Polyps of the mucous membrane of the cervical canal are connective tissue growths covered with epithelium. On ultrasound they are usually visible as hyper- and isoechoic oval-shaped formations that dilate (widen) the cervical canal. As a rule, they have a stalk, when lengthened, polyps that arise in the middle and upper part of the mucous membrane of the cervical canal can appear from the cervical canal. Differential diagnosis is necessary with large endometrial polyps or with polyps emanating from the lower third of the uterine cavity. Modern ultrasound equipment with high resolution makes it possible to diagnose small polyps that do not extend beyond the external pharynx. They look like inclusions of increased or moderate echogenicity in the cervical canal. After the diagnosis of a polyp of the mucous membrane of the cervical canal is established, regardless of the patient’s age, polypectomy with careful removal of the polyp stalk or its coagulation under endoscopic control is indicated. Often, at the same time as a polyp of the cervical canal, a polyp or endometrial hyperplasia is detected. Polyps are a benign disease. However, sometimes cancer (especially adenocarcinoma) can have the appearance of a polyp.

Uterine fibroids, located in the cervix or a “nascent” myomatous node

Cervical fibroids are very rare and account for only 8% of all locations . In some cases, it is possible to detect a “nascent” submucous myomatous node.
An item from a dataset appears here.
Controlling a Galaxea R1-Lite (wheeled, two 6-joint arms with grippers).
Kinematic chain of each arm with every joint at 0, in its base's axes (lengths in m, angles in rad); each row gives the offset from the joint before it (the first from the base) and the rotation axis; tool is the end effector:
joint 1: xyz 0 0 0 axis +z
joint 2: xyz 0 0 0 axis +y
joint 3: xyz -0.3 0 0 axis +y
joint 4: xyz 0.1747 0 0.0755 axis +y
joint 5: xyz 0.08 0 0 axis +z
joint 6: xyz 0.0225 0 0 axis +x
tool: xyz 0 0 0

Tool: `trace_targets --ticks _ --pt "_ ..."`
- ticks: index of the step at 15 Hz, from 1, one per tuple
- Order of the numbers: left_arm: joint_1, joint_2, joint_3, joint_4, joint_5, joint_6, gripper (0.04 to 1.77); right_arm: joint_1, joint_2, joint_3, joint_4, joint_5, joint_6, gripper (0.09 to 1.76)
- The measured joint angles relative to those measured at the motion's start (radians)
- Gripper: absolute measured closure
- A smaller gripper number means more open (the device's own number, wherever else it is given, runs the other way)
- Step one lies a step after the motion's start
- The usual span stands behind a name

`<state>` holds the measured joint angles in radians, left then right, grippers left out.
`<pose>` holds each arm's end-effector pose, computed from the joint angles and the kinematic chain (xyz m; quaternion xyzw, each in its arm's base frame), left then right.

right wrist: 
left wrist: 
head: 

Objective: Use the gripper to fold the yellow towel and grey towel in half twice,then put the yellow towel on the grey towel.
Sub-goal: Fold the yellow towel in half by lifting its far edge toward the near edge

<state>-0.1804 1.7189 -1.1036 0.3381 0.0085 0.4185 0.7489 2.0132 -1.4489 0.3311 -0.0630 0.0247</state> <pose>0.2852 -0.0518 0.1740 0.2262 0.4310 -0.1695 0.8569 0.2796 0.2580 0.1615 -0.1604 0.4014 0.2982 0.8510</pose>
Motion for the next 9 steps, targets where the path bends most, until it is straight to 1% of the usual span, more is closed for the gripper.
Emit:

They can also be subserous, intramural and submucosal. Ultrasound signs of cervical myomatous nodes are generally identical to changes in the body of the uterus. The presence of cervical fibroids in the vast majority of cases is an indication for surgical treatment.

Ectopic pregnancy

Very rarely, implantation of a fertilized egg can be observed in the cervical canal (cervical pregnancy). In these cases, the fertilized egg is visualized in the cervix in the form of a round hypoechoic formation. In fact, it is uterine, / because the cervix is ​​part of the uterus / but is equal in degree of danger to and requires immediate medical attention.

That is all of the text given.